MESUT ÇEVİKALP-STRASBOURG
 
Karakaş, Yargıtay Başsavcısı'nın yasağa gerekçe gösterdiği AİHM'nin Leyla Şahin kararı ile ilgili ise şu değerlendirmede bulundu: "Sanki AİHM'nin kararı Türkiye'de türbanı yasaklıyormuş gibi anlatılıyor. Ama karar, türbanı ne yasaklıyor ne de yasaklamıyor. Türkiye'ye 'bu sizin işiniz' deniliyor."

Karakaş, Leyla Şahin konusunda İstanbul Üniversitesi'nin yönetmeliğine bakılarak karar verildiğini, değişilik yapılırsa bu durumda yeni düzenlemeye bakılacağını belirtti. Bu durumu seçim sistemindeki yüzde 10 barajına benzetti. AİHM yüzde 10 barajının da Türkiye'deki mevcut yasalara uygun olduğu kararını vermişti. Karakaş şöyle konuştu: "AİHM, Leyla Şahin konusunda da İstanbul Üniversitesi'nin yönetmeliğine bakarak kararı verdi. Orada da İstanbul Üniversitesi'ndeki uygulamasının sözleşmeyi ihlal etmediğini çünkü böyle bir takdir yetkisinin olduğunu belirtti. Leyla Şahin kararı hiçbir şeyi engellemiyor. Bizim burada herhangi bir şekilde bir şey söylememiz mümkün değil. Yeni bir düzenleme yapılırsa yeni bir durum ortaya çıkar. O zaman karar verilir. Sanki Türkiye'de AİHM'nin kararı türbanı yasaklıyormuş gibi anlatılıyor. Ama AİHM kararı türbanı ne yasaklıyor ne de yasaklamıyor. 'Bizim değil sizin işiniz' diyor. Tıpkı yüzde 10 barajında olduğu gibi."

KÖTÜ YASA DEĞİL, KÖTÜ YARGIÇ VARDIR

AİHM'ye en çok şikâyet edilen ülkeler arasında Türkiye başı çekiyor. Karakaş burada yargıç unsurunun önemine dikkat çekiyor. "İyi yasa, kötü yasadan ziyade iyi yargıç ve kötü yargıç vardır." diyen Karakaş, kötü yargıcı da "Sadece anayasa ve onun lafzına bağlı kalan yargıç" şeklinde tanımladı. "Ben her zaman içtihat ile çalıştım. Siz elinizdeki metni nasıl yorumlarsanız öyle çıkar. Mutlaka karanlık tarafı görmek gerekmiyor. Mutlaka bir ışık bulursunuz içinde. Elinizdeki yasayı buna göre yorumlarsanız olur.
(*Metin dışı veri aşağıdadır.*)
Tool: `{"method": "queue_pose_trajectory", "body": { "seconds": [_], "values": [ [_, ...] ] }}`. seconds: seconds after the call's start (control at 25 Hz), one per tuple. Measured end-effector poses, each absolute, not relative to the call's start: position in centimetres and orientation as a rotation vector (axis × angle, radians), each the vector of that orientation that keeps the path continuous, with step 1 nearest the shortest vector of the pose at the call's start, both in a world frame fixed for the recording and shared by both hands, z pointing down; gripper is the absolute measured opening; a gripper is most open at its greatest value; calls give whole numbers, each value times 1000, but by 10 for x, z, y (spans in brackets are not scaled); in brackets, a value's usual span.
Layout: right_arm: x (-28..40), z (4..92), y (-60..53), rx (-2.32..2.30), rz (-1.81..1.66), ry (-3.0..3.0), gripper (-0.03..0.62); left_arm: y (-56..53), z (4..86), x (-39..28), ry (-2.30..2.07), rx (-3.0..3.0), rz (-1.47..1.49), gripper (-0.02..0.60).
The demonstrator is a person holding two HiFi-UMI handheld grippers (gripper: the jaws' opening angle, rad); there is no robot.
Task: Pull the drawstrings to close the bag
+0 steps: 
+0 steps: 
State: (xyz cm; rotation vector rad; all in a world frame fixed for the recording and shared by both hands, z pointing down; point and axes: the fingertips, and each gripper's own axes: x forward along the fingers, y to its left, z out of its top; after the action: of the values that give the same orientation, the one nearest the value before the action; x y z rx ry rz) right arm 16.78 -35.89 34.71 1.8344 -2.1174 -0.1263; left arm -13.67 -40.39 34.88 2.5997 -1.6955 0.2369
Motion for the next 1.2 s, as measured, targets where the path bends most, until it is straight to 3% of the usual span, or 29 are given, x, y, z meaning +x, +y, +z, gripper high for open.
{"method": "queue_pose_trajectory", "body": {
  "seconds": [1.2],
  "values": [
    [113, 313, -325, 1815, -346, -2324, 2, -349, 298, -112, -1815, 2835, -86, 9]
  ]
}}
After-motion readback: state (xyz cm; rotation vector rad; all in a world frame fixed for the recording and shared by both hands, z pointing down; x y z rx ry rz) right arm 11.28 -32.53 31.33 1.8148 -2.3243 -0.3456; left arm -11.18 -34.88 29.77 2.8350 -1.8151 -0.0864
Türkiye'deki yargı organları yasanın lafzına bakıyorlar. Uluslararası hukuka göre yorumlamıyorlar. AİHM ifade özgürlüğünü insan hakları bakımından değerlendiriyor. Ama Türkiye'deki hakimler böyle değil, kamuyu öne alarak okuyorlar. Türkiye'de 2001den bu yana, 9 tane reform paketi uygulamaya geçti. Buna rağmen ne Anayasa Mahkemesi ne Yargıtay kararlarında bunu görmüyoruz." değerlendirmesinde bulundu.




14 yıldır tutuklu olanlar var

Işıl Karakaş, Türkiye'deki tutukluluk sürelerine ilişkin de eleştiride bulundu. Bir Türk vatandaşının 14 senedir tutuklu bulunduğunu ve kendisiyle ilgili dosyayı Türkiye'ye gönderdiklerini kaydetti. Edinilen bilgilere göre DHKP/C örgütü üyeliğinden yargılanan Ezgin Engin isimli bir vatandaş, 1997 yılından beri tutuklu bulunuyor. Halen Kocaeli B tipi cezaevinde yatan Engin'in bahsedilen kişi olup olmadığı ise bilinmiyor.